EXERCISE GOAL - Return, exactly as written, the lines of the material from its top through the line with "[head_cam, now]", keeping pictures out.

INPUT DATA -
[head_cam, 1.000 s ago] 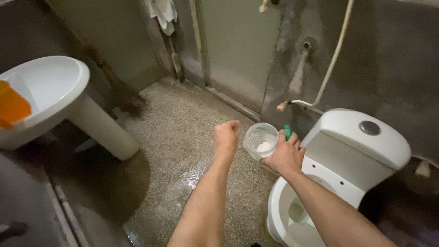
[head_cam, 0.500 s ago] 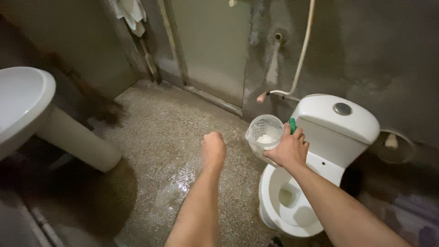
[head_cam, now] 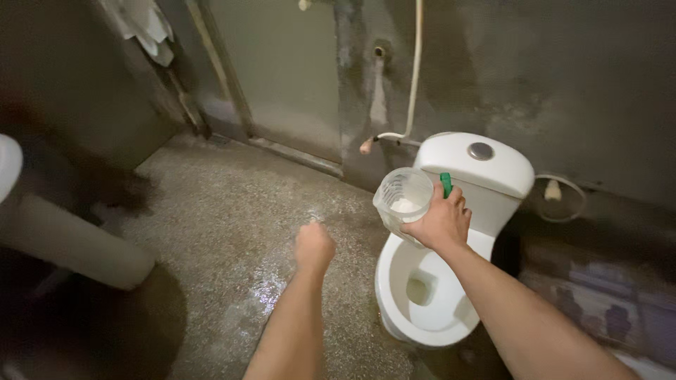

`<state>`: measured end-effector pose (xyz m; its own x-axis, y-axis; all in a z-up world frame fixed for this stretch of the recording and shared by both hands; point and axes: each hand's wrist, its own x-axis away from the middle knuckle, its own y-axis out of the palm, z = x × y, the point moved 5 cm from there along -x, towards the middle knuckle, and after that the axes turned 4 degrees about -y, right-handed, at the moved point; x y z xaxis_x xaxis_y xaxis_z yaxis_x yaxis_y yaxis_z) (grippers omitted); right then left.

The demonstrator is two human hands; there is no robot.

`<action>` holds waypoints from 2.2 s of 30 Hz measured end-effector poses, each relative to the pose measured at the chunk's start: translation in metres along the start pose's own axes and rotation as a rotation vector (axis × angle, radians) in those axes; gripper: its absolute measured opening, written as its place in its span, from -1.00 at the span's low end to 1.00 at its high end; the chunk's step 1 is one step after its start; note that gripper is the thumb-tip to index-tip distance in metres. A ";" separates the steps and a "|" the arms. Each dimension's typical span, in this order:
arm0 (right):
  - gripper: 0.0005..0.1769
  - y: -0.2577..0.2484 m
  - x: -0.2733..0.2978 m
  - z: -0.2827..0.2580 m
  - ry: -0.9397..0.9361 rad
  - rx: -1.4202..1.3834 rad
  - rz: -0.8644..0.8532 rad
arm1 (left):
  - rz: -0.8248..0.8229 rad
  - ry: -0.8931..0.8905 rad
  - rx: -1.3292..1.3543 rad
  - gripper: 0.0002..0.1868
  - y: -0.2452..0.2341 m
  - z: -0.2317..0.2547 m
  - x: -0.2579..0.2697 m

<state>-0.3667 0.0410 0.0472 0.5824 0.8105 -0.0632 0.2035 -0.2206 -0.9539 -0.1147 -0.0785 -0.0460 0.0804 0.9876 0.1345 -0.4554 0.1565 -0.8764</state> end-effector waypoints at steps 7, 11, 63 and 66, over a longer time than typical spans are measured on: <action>0.46 -0.009 0.003 0.024 0.040 0.013 -0.021 | -0.088 -0.057 0.044 -0.76 0.014 0.018 0.012; 0.46 -0.019 0.001 0.037 0.057 -0.002 0.003 | -0.074 0.074 0.019 -0.79 0.019 0.036 0.012; 0.39 -0.115 0.049 0.262 0.469 0.044 0.210 | -0.306 0.704 0.273 -0.69 0.126 0.313 0.086; 0.45 -0.118 0.048 0.286 0.495 0.044 0.152 | -0.308 0.713 0.285 -0.76 0.138 0.332 0.094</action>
<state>-0.5876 0.2615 0.0727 0.9077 0.4145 -0.0659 0.0605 -0.2845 -0.9568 -0.4646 0.0388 -0.0011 0.7378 0.6724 -0.0597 -0.5208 0.5108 -0.6840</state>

THE ANSWER -
[head_cam, 1.000 s ago] 
[head_cam, 0.500 s ago] 
[head_cam, now] 

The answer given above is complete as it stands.